━━ Given information ━━

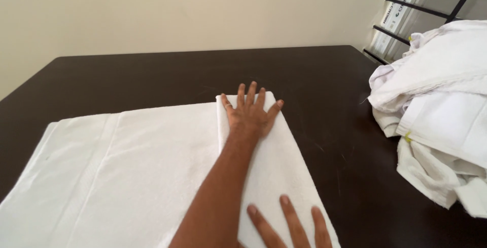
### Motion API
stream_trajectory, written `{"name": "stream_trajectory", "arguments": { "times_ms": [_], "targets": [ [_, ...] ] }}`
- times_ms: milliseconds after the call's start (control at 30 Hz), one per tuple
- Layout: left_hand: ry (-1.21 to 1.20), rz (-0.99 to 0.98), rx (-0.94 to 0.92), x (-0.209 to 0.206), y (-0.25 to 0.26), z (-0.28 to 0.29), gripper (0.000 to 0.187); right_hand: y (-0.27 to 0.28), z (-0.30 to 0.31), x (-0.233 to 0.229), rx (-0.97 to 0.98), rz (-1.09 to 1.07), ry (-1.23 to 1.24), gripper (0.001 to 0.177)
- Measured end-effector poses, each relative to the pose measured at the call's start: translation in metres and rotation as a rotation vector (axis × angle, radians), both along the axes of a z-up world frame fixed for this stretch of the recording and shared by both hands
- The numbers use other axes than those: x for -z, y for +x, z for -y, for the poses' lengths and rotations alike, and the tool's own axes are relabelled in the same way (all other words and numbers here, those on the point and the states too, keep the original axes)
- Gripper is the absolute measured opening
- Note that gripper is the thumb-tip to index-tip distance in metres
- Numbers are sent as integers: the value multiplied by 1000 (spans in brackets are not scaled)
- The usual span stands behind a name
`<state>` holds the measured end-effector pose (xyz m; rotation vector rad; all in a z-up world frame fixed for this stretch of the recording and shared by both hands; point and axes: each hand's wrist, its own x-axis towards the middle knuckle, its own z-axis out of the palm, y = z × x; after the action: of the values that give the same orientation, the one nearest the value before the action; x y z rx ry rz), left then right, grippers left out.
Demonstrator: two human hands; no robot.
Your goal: The person folds a white towel on a dark table. They smooth the fabric, fold the towel in half lengthwise, then fold it again to create a smaller rectangle. Finally, they fold the towel into thirds and roll it into a compact bundle.
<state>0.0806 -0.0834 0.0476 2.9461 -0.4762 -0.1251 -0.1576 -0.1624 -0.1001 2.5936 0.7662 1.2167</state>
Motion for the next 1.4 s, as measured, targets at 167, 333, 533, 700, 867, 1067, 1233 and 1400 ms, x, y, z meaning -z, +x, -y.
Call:
{"name": "stream_trajectory", "arguments": {
  "times_ms": [167, 333, 533, 700, 867, 1067, 1233, 1400],
  "targets": [
    [-9, 64, -32, 10, 12, 2, 81, 1, 12, 36, 107, 0, 69, 61],
    [-115, 202, -81, 19, 6, -5, 87, -16, 8, 27, 134, -150, 16, 60],
    [-217, 176, -41, 22, -12, -25, 95, -29, 6, 15, 149, 25, -12, 57],
    [-227, 152, -8, 18, -31, -70, 102, -42, 6, -1, 136, 98, -19, 56],
    [-234, 81, 41, 28, -57, -104, 105, -35, 22, -107, -124, -471, -128, 66],
    [-307, 102, 65, 23, -100, -120, 99, 5, -3, -194, 181, -1093, 311, 58],
    [-293, 82, 39, 19, -105, -121, 101, 48, -8, -151, 140, -679, 127, 79],
    [-311, 63, 8, 19, -107, -123, 101, 34, -7, -147, 175, -734, 104, 87]
  ]
}}
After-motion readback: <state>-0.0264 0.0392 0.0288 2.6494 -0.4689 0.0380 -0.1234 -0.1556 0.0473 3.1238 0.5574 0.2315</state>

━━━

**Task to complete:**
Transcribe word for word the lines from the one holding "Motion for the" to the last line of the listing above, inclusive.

**Solution:**
Motion for the next 1.4 s, as measured, targets at 167, 333, 533, 700, 867, 1067, 1233 and 1400 ms, x, y, z meaning -z, +x, -y.
Call:
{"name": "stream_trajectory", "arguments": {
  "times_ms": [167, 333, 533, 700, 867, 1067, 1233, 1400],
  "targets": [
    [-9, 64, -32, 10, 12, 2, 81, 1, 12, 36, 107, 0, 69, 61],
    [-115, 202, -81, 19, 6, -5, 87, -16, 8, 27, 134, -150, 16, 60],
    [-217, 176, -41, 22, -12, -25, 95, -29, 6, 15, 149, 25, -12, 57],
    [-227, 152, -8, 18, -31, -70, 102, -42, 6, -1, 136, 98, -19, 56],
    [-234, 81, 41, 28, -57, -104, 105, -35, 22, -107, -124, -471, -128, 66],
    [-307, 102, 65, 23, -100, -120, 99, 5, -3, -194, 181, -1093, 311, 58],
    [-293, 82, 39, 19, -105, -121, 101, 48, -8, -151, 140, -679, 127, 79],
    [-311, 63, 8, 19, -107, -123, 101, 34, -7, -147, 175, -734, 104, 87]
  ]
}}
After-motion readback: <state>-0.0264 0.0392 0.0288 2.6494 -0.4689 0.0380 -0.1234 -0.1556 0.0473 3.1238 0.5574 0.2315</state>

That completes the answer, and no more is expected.